The sun protection is, as it were, built into the processed chemical fibres. Titanium dioxide particles, such as are found in powders and sunscreen, are incorporated into the fibres and act like tiny mirrors there, reflecting the high-energy UV rays and so protecting the skin beneath.
In addition, the UV protection in sun protection textiles is increased still further by special ways of constructing the fabrics, for example laying several layers on top of one another, covering the gaps between the fibres that inevitably occur in woven or knitted fabrics.
Which criteria determine the UV protection factor of textiles?
As well as the composition of the material, the way it is put together and the weight, the colour and surface finish of the materials also have an important effect on the UV protection factor (UPF) of a textile material.
What role does the colour of a textile material play in the UV protection factor?
Dark colours generally give better UV protection than pale colours, because the dye pigments also absorb UV radiation. This is why the Tuareg people in the Sahara have been dyeing their clothing dark blue for centuries. However, thanks to chemical treatments like UV absorbers, it is also possible nowadays to achieve similar results with lighter coloured fabrics.
Why do natural fibres only offer limited protection from UV radiation?
The UV protection given by natural fibres such as cotton or linen is relatively low. A white Tshirt has a UV protection factor of 10-15. The reason for this is that cotton fibres in themselves reflect or absorb little UV radiation. This is particularly true once they have
become wet - the fibres then become almost see-through.
Without this effect, there would be no such thing as wet T-shirt contests, for example (he laughs)! In addition, cotton fibres are kidney-shaped in diameter, i.e. within one fibre the diameter can be very variable. When this is combined with a twisted fibre structure, quite large holes appear in woven or knitted fabrics, through which the UV radiation can penetrate unhindered to the skin below.

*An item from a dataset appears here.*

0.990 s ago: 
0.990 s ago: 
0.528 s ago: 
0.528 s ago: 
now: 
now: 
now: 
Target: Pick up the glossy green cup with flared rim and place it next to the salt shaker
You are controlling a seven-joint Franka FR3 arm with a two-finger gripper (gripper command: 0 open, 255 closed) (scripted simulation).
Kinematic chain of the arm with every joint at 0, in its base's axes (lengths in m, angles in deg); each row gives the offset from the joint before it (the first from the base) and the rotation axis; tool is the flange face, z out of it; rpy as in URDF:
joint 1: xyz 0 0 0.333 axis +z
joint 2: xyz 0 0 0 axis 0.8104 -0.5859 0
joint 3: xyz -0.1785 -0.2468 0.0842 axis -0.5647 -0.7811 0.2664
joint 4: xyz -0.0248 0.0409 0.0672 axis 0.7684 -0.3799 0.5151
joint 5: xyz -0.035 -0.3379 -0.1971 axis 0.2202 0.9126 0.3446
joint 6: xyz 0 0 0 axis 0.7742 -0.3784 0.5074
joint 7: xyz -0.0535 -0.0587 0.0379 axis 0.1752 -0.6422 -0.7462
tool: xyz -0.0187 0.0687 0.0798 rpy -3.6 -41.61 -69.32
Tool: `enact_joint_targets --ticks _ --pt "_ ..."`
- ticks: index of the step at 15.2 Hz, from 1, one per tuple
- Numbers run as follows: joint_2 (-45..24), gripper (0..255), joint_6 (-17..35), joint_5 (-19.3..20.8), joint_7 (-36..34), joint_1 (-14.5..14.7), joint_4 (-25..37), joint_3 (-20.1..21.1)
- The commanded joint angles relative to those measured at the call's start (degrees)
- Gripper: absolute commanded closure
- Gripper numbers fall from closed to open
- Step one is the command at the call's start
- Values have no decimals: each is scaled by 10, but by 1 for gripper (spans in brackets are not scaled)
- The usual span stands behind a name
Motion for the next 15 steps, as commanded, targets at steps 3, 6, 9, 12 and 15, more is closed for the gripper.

Are there any natural fibres with a good UV protection factor?
Natural silk has a relatively high UV protection factor, because, like modern synthetic fibres, it contains matting components which reflect and absorb UV rays. The regular fibre structure, with small gaps in woven or knitted fabrics, also prevents the UV radiation from reaching the skin. Depending on the colour, the UPF may be 20 to 30. There is a good reason why in India, for example, silk sarongs are worn wrapped in several layers, which significantly increases the UV protection factor.